競技エイミング・FPS/TPS ゲームに関することや取り留めの無い日記など

語れないということ

自分が好む分野が話題になっていても、なかなか口を挟めないでいることが多かった。いろいろな解釈や体験を聞いていてとても楽しいのだが、自分は何も語れない。本意とは裏腹に、妙によそよそしく、まるでその分野を知らない人かのような態度を取ってしまうこともあった。

 

あまり積極的に語らないのは、結局のところ、その分野を語れるほど詳しくないからだ。謙遜ではなく、本当に知らないのだから仕方がない。ない袖は振れない。それでも何かを語ろうと無理をすれば、的外れで、つまらぬことを述べてしまうかもしれない。語るというのは、それだけで聞く人の時間を奪う。自分が語っている間は、他の人は語れない。その場にいる人が多いほど、多くの時間を奪う。そのコストに見合うだけの何かを語らねばという重圧に耐えられない。別に自分でなくてもいい。
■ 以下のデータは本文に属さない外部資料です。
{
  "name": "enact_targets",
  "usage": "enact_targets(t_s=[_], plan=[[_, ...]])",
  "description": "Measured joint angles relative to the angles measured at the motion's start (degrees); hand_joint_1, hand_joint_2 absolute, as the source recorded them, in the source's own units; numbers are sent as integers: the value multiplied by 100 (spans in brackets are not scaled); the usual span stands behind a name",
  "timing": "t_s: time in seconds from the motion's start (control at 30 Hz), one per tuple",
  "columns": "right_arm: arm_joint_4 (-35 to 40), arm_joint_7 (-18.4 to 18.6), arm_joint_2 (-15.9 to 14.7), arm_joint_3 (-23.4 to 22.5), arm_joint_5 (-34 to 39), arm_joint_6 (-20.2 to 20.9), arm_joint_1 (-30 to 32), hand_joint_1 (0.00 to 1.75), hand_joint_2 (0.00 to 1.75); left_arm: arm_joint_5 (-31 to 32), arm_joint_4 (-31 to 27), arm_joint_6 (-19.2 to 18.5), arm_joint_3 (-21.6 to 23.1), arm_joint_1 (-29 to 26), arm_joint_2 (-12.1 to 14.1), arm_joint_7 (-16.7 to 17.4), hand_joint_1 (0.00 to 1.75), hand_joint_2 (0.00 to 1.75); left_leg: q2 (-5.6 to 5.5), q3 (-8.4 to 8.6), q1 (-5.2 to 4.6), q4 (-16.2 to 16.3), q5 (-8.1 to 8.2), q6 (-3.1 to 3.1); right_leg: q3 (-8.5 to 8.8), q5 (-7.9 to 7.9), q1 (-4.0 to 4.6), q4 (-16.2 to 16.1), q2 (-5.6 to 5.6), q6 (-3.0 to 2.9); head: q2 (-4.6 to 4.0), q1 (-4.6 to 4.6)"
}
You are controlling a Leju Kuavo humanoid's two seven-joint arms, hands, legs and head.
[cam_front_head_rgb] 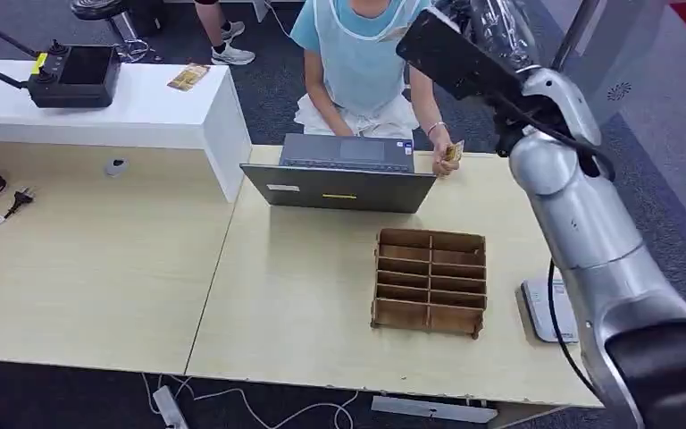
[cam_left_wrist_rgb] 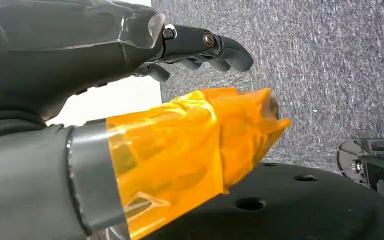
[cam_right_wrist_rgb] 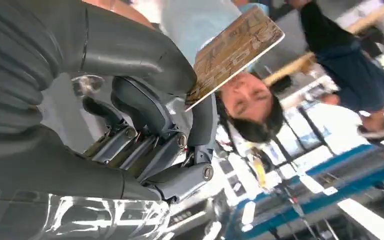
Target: Pass the card to the sensor for recognition and then transmit it.
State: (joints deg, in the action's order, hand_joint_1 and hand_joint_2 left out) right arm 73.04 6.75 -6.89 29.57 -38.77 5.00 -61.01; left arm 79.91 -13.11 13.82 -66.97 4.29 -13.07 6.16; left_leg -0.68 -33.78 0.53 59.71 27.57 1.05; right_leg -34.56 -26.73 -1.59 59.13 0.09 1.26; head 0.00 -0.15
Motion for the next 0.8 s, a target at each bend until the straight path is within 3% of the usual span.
enact_targets(t_s=[0.17, 0.3, 0.4, 0.7, 0.8], plan=[[-1407, 335, 286, 88, -324, -94, -599, 175, 175, 90, 2, -53, 48, 17, 11, -11, 0, 0, -2, 2, 0, 1, -6, 0, 0, 3, 0, 0, -2, -1, 0, 0], [-1450, 342, 293, 88, -328, -98, -623, 175, 175, 92, 2, -55, 50, 18, 11, -11, 0, 0, -3, 2, 0, 1, -6, 0, 0, 3, 1, 0, -2, -1, 0, 0], [-2598, 589, 470, 134, -459, -150, -1048, 175, 175, 136, 2, -68, 134, 21, 24, -11, 0, 0, -3, 2, 2, 1, -7, 2, 0, 4, 3, 0, -2, -2, 0, 0], [-3250, 678, 599, 155, -475, -164, -1246, 175, 175, 153, 2, -77, 182, 24, 26, -13, 0, 0, -2, 2, 3, 1, -7, 2, -2, 5, 4, 0, -1, -2, 0, -2], [-3581, 554, 641, 155, -488, 128, -1396, 175, 175, 177, 2, -85, 188, 24, 28, -26, 0, 0, -2, 2, 3, 1, -7, 3, -2, 6, 4, 0, -1, -4, 0, -2]])
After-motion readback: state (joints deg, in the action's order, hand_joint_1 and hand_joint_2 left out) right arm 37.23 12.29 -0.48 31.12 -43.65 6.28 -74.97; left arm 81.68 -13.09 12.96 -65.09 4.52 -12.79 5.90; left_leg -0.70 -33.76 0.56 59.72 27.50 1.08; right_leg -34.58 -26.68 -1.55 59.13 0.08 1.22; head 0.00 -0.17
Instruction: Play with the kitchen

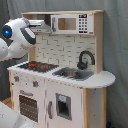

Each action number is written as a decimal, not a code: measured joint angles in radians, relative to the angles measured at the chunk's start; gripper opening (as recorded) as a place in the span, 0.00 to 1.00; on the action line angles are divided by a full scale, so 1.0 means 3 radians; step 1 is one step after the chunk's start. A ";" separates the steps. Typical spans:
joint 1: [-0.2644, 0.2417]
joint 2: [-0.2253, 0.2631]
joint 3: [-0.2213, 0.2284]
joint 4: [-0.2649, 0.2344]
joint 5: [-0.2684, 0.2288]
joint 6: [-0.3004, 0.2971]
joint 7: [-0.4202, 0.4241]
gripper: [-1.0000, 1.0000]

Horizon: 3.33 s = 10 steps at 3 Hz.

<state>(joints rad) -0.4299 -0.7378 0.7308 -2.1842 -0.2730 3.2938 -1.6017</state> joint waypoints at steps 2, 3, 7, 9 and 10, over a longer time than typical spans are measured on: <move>-0.0283 -0.0023 0.0389 0.0277 0.0001 0.0013 0.0494 1.00; -0.0508 -0.0096 0.0525 0.0413 0.0002 0.0038 0.0770 1.00; -0.1393 -0.0716 0.0868 0.0788 0.0005 -0.0050 0.1985 1.00; -0.1679 -0.1041 0.0875 0.0926 0.0007 -0.0214 0.2540 1.00; -0.1804 -0.1203 0.0869 0.0995 0.0008 -0.0329 0.2820 1.00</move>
<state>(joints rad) -0.9710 -1.0987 0.9914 -1.8858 -0.2707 3.1951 -0.7557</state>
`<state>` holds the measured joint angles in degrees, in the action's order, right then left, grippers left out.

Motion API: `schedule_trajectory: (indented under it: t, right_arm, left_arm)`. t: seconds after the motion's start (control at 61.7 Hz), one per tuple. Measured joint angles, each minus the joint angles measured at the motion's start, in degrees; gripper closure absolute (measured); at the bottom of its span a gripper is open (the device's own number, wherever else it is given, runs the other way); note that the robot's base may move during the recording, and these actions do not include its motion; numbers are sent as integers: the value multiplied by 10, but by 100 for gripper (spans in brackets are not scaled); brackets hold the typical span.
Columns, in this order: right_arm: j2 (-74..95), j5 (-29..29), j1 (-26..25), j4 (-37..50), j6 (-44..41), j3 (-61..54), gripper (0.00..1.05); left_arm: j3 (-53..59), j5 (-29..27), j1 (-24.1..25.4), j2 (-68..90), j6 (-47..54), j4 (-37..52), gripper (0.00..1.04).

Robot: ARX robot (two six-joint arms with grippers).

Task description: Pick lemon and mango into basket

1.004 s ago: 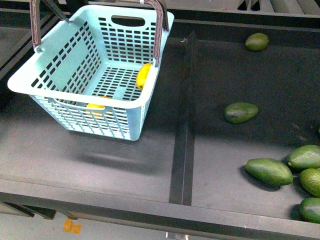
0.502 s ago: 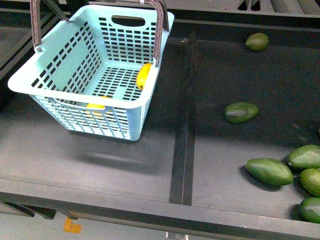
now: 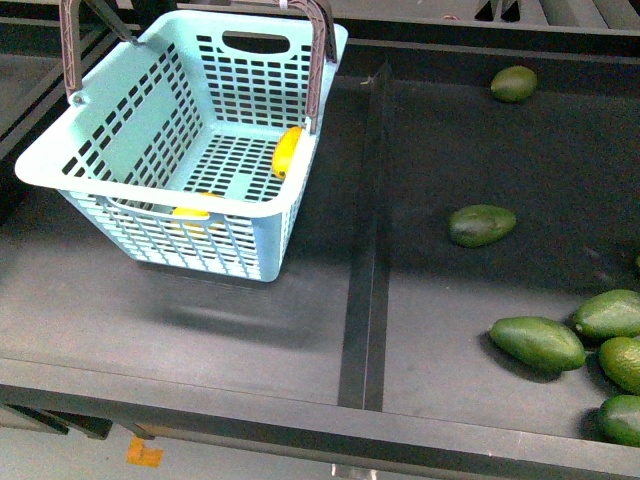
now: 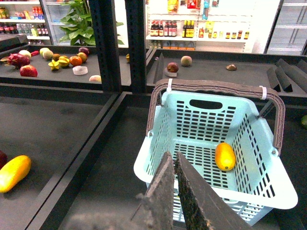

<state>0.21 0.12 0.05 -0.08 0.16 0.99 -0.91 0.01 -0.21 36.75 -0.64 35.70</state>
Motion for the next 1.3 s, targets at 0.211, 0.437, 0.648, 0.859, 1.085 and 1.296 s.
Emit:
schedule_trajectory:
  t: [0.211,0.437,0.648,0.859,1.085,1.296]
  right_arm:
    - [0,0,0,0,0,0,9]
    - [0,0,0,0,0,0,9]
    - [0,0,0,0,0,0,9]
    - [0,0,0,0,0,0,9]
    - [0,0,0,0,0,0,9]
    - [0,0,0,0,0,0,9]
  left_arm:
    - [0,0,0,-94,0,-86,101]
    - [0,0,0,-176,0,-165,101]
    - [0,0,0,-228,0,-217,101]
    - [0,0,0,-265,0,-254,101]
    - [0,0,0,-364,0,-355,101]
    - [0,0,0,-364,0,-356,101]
もっと詳しい人に任せてしまえばいい。

 

しかしながら、人の意見や考え方を聞くのは興味深いものである。間違っている理解かもしれないし、先人がすでに通り過ぎた考え方かもしれない。それでも、今ここにいるその人の意見が聞きたいという人だっていることだろう。その人の主観を味わいたいのだ。長い目で見れば未熟かもしれないが、今この時点でどういう考え方を抱いているのか、ということが重要であり、興味の対象なのだ。だから、気兼ねなく語ればいい。

 

好きに語ればいいと励まされてもなお、自分のような性分の人はなかなか踏ん切りがつかない。そうはいってもやはり、という調子である。そういう場合は、わざとハードルを下げるようなことをするといいのかもしれない。そんなものでも大丈夫なのだ、という程度の話題を場に持ち込む。そうすれば、場にふさわしくないと口を閉ざしがちの人であっても、話題を提供しやすくなるかもしれない。

 

要するに、先ず隗より始めよ、ということである。これは、どうすれば賢者を招くことができるだろうかという問いに対して、まず自分のような凡人を取り立てることで、かのような凡人ですら優遇されるという噂を聞きつければ、近隣諸国から賢者が集ってくることだろう、という献策で応えた故事である。自分はこの故事が好きだ。自分のような凡人でも、やりようによっては役立つというところが面白い。何の有用性もないこのブログも、他の誰かが文章で自己表現するハードルを下げる効果があると見做すなら、無いよりはマシと考えることもできるかもしれない。